_What you have to do_: I need the lines below from the one with "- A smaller" down to the one with "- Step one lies" reproduced exactly, both ends included, and nothing else.

_Extracted material_:
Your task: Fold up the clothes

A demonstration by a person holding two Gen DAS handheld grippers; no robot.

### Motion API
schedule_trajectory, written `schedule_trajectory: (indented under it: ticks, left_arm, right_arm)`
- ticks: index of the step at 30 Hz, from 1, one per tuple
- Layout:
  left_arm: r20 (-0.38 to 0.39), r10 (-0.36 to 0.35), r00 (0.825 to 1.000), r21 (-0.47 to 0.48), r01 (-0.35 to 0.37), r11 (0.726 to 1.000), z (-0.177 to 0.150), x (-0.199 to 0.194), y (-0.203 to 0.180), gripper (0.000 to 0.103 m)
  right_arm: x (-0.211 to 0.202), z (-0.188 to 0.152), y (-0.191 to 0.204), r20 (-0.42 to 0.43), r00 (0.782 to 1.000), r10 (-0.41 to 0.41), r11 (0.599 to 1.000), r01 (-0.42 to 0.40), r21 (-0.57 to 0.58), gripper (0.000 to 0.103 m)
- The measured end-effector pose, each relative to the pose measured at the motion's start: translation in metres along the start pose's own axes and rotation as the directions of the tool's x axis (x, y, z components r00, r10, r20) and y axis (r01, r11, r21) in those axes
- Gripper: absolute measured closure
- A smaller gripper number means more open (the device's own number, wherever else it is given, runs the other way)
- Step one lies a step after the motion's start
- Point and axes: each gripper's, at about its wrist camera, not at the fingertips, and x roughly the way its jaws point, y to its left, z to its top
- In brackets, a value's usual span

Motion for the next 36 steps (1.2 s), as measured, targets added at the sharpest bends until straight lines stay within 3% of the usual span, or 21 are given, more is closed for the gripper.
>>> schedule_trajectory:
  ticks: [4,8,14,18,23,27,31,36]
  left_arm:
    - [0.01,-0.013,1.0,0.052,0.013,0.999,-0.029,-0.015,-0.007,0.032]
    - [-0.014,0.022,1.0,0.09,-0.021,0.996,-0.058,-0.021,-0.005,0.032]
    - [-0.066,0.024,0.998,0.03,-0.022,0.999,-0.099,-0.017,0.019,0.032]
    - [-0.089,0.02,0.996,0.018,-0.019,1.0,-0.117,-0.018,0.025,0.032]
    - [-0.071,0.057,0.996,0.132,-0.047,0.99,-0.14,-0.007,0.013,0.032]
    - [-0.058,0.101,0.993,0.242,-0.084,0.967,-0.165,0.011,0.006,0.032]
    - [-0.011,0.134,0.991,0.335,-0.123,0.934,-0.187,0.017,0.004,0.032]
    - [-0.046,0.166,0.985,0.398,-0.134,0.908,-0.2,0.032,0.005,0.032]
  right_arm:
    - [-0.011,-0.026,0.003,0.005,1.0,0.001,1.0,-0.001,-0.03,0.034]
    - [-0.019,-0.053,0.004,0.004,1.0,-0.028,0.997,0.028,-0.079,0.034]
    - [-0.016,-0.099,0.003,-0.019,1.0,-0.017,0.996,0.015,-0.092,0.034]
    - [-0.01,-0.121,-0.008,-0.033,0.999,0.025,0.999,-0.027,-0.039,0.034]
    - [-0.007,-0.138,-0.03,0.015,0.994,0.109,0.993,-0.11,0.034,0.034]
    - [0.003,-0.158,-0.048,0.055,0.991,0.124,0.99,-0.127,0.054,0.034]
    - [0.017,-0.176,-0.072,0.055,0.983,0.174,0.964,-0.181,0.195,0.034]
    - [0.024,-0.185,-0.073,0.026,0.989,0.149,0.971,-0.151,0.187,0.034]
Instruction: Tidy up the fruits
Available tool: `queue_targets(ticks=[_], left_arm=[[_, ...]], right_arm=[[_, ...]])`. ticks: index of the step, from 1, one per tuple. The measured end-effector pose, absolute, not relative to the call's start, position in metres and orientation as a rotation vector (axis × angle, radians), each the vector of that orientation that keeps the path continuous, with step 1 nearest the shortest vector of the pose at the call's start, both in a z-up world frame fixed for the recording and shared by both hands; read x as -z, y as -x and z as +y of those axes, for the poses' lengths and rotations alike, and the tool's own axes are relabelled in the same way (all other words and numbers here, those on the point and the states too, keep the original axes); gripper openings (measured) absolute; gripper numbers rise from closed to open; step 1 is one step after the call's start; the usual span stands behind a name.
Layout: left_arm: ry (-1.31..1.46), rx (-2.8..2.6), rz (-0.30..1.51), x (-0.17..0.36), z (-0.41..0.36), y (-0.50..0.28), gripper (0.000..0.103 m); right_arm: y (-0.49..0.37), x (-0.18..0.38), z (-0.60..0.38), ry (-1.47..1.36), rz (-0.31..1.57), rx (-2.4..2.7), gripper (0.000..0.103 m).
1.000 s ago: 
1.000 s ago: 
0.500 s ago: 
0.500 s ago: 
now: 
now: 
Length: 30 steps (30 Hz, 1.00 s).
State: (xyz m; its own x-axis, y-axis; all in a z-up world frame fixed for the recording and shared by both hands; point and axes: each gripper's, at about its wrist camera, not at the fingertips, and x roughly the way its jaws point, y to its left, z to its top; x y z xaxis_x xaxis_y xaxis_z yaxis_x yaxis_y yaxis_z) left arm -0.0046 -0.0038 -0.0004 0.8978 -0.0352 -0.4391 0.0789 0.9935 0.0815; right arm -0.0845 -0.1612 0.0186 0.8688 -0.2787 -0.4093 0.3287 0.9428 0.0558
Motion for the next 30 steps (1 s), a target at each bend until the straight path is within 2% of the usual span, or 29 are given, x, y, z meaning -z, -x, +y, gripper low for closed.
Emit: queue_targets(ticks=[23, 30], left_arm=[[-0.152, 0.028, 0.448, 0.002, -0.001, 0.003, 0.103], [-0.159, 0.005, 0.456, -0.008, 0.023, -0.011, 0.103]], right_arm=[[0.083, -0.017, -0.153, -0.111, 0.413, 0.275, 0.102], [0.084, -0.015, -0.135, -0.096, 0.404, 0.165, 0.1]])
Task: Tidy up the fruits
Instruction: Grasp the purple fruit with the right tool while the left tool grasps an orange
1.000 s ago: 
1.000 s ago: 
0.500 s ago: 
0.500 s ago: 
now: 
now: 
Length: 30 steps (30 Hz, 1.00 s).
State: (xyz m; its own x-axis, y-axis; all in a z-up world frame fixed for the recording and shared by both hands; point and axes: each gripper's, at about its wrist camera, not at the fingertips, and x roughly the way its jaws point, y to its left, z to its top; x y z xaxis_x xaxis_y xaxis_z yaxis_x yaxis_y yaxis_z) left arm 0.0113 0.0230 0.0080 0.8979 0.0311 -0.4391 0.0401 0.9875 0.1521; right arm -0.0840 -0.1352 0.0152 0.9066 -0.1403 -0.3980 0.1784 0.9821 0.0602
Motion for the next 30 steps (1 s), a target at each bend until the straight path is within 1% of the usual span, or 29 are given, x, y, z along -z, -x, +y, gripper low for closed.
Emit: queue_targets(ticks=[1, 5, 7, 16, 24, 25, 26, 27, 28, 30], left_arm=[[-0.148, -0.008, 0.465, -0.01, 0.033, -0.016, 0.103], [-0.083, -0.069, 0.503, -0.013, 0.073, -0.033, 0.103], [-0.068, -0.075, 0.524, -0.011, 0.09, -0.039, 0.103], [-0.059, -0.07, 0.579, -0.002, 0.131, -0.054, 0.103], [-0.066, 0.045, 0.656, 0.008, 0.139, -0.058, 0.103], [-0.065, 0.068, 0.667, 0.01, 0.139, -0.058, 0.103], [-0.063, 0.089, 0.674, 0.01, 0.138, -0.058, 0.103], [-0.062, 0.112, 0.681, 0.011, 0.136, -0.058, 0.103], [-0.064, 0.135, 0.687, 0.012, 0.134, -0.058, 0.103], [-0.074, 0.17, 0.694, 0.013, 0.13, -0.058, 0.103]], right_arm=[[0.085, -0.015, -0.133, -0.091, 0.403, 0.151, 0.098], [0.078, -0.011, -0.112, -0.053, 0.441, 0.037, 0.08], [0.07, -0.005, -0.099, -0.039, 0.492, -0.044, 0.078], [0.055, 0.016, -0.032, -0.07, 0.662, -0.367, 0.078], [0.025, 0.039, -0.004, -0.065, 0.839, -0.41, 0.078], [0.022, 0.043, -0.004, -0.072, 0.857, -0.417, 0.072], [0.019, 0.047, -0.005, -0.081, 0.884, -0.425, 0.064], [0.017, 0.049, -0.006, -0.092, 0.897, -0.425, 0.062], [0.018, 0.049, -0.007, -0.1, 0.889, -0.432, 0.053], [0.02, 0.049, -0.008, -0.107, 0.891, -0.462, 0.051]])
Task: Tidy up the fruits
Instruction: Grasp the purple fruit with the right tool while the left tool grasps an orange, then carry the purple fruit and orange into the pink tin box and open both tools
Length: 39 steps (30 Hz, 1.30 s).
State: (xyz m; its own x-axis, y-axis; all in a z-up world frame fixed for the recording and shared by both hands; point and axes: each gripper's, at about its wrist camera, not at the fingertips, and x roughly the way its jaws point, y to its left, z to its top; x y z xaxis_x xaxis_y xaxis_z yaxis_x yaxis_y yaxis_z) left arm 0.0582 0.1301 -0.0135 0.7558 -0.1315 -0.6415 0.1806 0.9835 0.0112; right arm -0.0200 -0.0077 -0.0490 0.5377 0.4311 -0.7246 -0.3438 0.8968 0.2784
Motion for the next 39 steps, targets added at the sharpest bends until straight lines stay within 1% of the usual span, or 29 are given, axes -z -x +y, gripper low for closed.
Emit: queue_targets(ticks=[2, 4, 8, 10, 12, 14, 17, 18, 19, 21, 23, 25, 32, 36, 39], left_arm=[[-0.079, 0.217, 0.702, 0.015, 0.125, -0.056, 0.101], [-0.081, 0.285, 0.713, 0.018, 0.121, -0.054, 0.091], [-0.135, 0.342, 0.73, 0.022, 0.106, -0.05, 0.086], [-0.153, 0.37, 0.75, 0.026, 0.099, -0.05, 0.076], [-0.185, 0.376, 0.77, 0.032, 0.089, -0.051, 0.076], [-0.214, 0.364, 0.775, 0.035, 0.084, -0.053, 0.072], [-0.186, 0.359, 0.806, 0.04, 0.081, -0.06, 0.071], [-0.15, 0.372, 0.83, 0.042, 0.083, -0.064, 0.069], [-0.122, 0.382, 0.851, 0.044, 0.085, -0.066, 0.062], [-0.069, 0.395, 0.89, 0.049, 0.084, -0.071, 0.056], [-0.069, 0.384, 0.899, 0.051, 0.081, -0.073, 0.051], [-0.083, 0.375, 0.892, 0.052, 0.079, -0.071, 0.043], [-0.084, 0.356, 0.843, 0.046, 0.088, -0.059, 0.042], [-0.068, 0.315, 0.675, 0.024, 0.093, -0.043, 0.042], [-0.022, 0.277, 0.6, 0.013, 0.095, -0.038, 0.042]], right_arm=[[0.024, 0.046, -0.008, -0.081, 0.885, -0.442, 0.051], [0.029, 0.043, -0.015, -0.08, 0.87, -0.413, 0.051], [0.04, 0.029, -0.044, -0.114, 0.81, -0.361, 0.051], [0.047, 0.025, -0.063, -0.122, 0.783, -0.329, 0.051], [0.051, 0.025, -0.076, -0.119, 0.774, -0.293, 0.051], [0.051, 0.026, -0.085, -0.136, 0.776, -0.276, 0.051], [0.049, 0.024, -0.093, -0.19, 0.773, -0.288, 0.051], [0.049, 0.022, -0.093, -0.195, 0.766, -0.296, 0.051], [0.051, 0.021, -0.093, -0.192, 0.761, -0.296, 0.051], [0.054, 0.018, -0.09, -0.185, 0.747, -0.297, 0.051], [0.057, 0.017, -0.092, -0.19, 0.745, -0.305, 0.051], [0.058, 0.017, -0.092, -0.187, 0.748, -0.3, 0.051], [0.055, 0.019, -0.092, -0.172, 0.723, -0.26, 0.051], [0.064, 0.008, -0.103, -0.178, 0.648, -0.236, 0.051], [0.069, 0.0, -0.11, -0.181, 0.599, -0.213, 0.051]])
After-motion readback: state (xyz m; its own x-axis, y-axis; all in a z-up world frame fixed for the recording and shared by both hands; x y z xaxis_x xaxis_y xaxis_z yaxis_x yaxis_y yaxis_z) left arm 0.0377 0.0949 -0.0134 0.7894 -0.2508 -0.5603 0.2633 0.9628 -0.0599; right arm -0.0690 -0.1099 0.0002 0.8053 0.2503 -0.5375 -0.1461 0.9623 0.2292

_Completed exercise_:
- A smaller gripper number means more open (the device's own number, wherever else it is given, runs the other way)
- Step one lies a step after the motion's start

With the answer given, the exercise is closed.